- [Given data]
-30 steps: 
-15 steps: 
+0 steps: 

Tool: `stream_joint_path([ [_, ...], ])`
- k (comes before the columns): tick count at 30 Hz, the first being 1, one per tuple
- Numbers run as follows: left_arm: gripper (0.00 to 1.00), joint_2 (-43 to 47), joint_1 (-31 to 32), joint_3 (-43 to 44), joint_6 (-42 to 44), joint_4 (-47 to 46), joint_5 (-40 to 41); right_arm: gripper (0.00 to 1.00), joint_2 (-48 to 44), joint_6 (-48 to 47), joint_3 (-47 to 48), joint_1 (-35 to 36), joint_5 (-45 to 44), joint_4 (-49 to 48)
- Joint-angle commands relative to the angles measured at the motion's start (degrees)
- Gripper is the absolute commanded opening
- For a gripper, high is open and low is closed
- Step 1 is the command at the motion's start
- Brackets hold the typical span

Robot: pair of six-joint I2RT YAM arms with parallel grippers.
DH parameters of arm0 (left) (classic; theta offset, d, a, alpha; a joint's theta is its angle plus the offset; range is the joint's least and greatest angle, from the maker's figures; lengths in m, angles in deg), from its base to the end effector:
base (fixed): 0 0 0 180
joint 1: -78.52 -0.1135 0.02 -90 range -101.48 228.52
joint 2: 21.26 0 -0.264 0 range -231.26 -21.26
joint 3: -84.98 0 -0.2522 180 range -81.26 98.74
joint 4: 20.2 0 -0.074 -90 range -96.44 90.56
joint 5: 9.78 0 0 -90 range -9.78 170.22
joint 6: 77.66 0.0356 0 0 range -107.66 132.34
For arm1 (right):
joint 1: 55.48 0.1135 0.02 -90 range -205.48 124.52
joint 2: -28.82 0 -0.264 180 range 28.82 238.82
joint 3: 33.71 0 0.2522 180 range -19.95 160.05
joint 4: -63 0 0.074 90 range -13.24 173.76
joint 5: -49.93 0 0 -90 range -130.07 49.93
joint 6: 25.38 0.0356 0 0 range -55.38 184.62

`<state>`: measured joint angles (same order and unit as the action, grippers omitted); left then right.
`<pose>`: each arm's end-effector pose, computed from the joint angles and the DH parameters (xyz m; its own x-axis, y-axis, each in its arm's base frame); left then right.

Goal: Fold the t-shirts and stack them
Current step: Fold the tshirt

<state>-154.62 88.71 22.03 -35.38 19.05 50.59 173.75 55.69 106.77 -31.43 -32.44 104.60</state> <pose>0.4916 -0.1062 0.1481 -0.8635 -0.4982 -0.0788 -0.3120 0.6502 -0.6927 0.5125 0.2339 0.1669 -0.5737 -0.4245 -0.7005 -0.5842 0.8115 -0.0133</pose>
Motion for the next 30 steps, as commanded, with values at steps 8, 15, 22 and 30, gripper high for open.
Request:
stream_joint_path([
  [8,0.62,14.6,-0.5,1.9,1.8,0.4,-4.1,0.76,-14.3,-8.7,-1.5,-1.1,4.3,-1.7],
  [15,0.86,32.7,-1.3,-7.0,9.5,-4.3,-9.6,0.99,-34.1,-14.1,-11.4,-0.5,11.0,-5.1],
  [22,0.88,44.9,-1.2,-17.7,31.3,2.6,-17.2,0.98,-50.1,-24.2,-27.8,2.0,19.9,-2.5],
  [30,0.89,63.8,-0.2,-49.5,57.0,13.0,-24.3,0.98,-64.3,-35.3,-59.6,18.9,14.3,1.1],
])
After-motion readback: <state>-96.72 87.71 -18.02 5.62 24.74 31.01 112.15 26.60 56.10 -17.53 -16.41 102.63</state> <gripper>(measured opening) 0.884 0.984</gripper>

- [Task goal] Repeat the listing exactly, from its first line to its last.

- [Your solution]
-30 steps: 
-15 steps: 
+0 steps: 

Tool: `stream_joint_path([ [_, ...], ])`
- k (comes before the columns): tick count at 30 Hz, the first being 1, one per tuple
- Numbers run as follows: left_arm: gripper (0.00 to 1.00), joint_2 (-43 to 47), joint_1 (-31 to 32), joint_3 (-43 to 44), joint_6 (-42 to 44), joint_4 (-47 to 46), joint_5 (-40 to 41); right_arm: gripper (0.00 to 1.00), joint_2 (-48 to 44), joint_6 (-48 to 47), joint_3 (-47 to 48), joint_1 (-35 to 36), joint_5 (-45 to 44), joint_4 (-49 to 48)
- Joint-angle commands relative to the angles measured at the motion's start (degrees)
- Gripper is the absolute commanded opening
- For a gripper, high is open and low is closed
- Step 1 is the command at the motion's start
- Brackets hold the typical span

Robot: pair of six-joint I2RT YAM arms with parallel grippers.
DH parameters of arm0 (left) (classic; theta offset, d, a, alpha; a joint's theta is its angle plus the offset; range is the joint's least and greatest angle, from the maker's figures; lengths in m, angles in deg), from its base to the end effector:
base (fixed): 0 0 0 180
joint 1: -78.52 -0.1135 0.02 -90 range -101.48 228.52
joint 2: 21.26 0 -0.264 0 range -231.26 -21.26
joint 3: -84.98 0 -0.2522 180 range -81.26 98.74
joint 4: 20.2 0 -0.074 -90 range -96.44 90.56
joint 5: 9.78 0 0 -90 range -9.78 170.22
joint 6: 77.66 0.0356 0 0 range -107.66 132.34
For arm1 (right):
joint 1: 55.48 0.1135 0.02 -90 range -205.48 124.52
joint 2: -28.82 0 -0.264 180 range 28.82 238.82
joint 3: 33.71 0 0.2522 180 range -19.95 160.05
joint 4: -63 0 0.074 90 range -13.24 173.76
joint 5: -49.93 0 0 -90 range -130.07 49.93
joint 6: 25.38 0.0356 0 0 range -55.38 184.62

`<state>`: measured joint angles (same order and unit as the action, grippers omitted); left then right.
`<pose>`: each arm's end-effector pose, computed from the joint angles and the DH parameters (xyz m; its own x-axis, y-axis, each in its arm's base frame); left then right.

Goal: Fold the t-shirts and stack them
Current step: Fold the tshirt

<state>-154.62 88.71 22.03 -35.38 19.05 50.59 173.75 55.69 106.77 -31.43 -32.44 104.60</state> <pose>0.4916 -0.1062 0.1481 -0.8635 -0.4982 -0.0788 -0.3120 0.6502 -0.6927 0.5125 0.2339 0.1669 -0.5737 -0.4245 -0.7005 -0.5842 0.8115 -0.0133</pose>
Motion for the next 30 steps, as commanded, with values at steps 8, 15, 22 and 30, gripper high for open.
Request:
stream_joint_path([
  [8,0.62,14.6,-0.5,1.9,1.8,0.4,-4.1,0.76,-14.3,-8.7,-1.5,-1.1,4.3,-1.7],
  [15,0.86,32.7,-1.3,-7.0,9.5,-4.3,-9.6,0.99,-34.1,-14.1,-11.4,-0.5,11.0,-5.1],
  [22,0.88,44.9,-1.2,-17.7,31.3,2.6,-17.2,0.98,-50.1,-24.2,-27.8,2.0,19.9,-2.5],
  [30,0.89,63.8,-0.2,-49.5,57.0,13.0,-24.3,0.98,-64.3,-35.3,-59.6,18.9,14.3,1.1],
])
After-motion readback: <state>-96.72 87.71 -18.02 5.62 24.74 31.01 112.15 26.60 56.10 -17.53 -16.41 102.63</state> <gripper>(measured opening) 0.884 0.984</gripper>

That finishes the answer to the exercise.